А может быть, детектив Финборо занялся расследованием тех вопросов, которые, как он говорил, возникли у него по поводу твоей смерти? Может, он уже арестовал Уильяма и сейчас едет сюда? Это не просто самый желанный для меня вариант; сержант действительно отличный полицейский и порядочный человек.
Можно еще предположить, что профессор Розен решил поступить должным образом сейчас, в настоящем, и рискнуть славой в грядущих веках. Не побоялся поставить под угрозу свой эксперимент, громкое имя, репутацию ученого и пошел в полицию. Он на самом деле стремится нести людям добро, исцелять болезни; даже его амбиции — слава и богатство — выглядят вполне по-человечески в сравнении с отталкивающей жаждой высшей власти, которая обуяла Уильяма. Профессор не счел за труд прийти на твои похороны, где пообещал выяснить, в чем дело, и выполнил свое обещание, разве что побоялся публично озвучить результаты. Таким образом, я предпочитаю верить, что в глубине души профессор Розен — неплохой человек, хотя и безмерно тщеславный. Буду думать о нем хорошо.
Итак, вполне допускаю, что кто-то из этих двоих запустил механизм, действие которого приведет к поимке Уильяма и моему освобождению. Что это? Не слабое ли эхо полицейской сирены слышится в ночной тишине? Я слышу, как перешептываются листья и скрипят сучья. Звук сирены мне лишь пригрезился.
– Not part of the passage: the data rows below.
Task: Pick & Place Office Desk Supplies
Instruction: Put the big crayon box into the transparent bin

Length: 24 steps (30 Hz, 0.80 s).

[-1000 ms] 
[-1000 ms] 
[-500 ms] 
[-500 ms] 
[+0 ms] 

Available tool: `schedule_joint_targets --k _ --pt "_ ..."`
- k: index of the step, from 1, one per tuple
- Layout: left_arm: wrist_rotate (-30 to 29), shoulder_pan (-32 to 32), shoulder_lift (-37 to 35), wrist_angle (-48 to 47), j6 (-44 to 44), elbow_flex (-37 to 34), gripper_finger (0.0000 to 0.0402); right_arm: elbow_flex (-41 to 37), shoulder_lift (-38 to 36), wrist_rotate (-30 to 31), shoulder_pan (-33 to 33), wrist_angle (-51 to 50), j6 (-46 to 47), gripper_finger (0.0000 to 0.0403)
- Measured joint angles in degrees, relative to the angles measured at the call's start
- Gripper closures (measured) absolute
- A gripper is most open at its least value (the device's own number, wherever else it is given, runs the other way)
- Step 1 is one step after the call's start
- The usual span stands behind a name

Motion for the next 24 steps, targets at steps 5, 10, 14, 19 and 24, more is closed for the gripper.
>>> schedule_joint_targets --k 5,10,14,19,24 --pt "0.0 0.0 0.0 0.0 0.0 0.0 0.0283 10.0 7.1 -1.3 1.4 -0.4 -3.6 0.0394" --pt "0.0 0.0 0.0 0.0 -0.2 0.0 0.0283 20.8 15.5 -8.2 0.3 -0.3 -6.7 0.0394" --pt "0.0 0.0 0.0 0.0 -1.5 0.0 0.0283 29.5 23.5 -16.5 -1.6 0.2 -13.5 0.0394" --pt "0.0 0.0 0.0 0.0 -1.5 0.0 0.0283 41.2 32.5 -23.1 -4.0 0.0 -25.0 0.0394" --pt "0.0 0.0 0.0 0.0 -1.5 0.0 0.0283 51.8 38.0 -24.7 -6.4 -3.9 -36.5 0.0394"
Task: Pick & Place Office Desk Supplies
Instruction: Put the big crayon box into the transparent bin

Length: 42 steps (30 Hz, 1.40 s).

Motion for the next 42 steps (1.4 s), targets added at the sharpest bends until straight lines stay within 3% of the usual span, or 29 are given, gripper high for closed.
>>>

И все же отчаиваться рано. Я позволю себе последнюю фантазию, последнюю надежду. Представлю, что роды у Каси не начались. Что она, как обычно, вернулась домой и готовится к очередному уроку английского, расширяя свой оптимистический словарный запас. Уильям не знает, что Кася живет со мной, как не знает и о том, что, обязуясь стать внимательной и чуткой, я предусмотрела все до последней мелочи. Кася, безусловно, поймет, что если меня нет дома, я не отвечаю на звонки и не реагирую на сообщения пейджера, значит, со мной что-то случилось. Согласна, мои эгоистичные надежды можно назвать воздушными замками, но я просто обязана сообщить Касе, что ее малышке будет нужна искусственная вентиляция легких. Итак, вообразим, что она отправилась в полицию и потребовала начать мои поиски. Один раз Кася уже заступалась за меня, хоть и знала, что дорого за это заплатит, так что, уверена, перед инспектором Хейнзом она не оробеет.
Опять пищит пейджер. Мои фантазии разбиваются на тысячи острых осколков.
Я слышу пение птиц. На мгновение кажется, что это «рассветный хор» и наступило утро, но вокруг по-прежнему темно. Наверное, птицы что-то перепутали, а скорее всего их трели мне лишь почудились под воздействием снотворного — что-то вроде звона в ушах. Я запомнила последовательность, о которой говорил Эмиас: черные дрозды, потом малиновки, крапивники, за ними зяблики, славки и певчие дрозды. Помню, ты рассказывала, что городские птицы утратили способность слышать пение друг друга, и проводила аналогию со мной и Тоддом. Надеюсь, я не забыла упомянуть об этом в моем письме к тебе. Знаешь, а я ведь изучила вопрос глубже и узнала очень интересный факт: оказывается, ни темнота, ни густая растительность — не помехи для поющей птицы, потому что звук песни способен огибать и преодолевать препятствия и слышен даже на значительном расстоянии.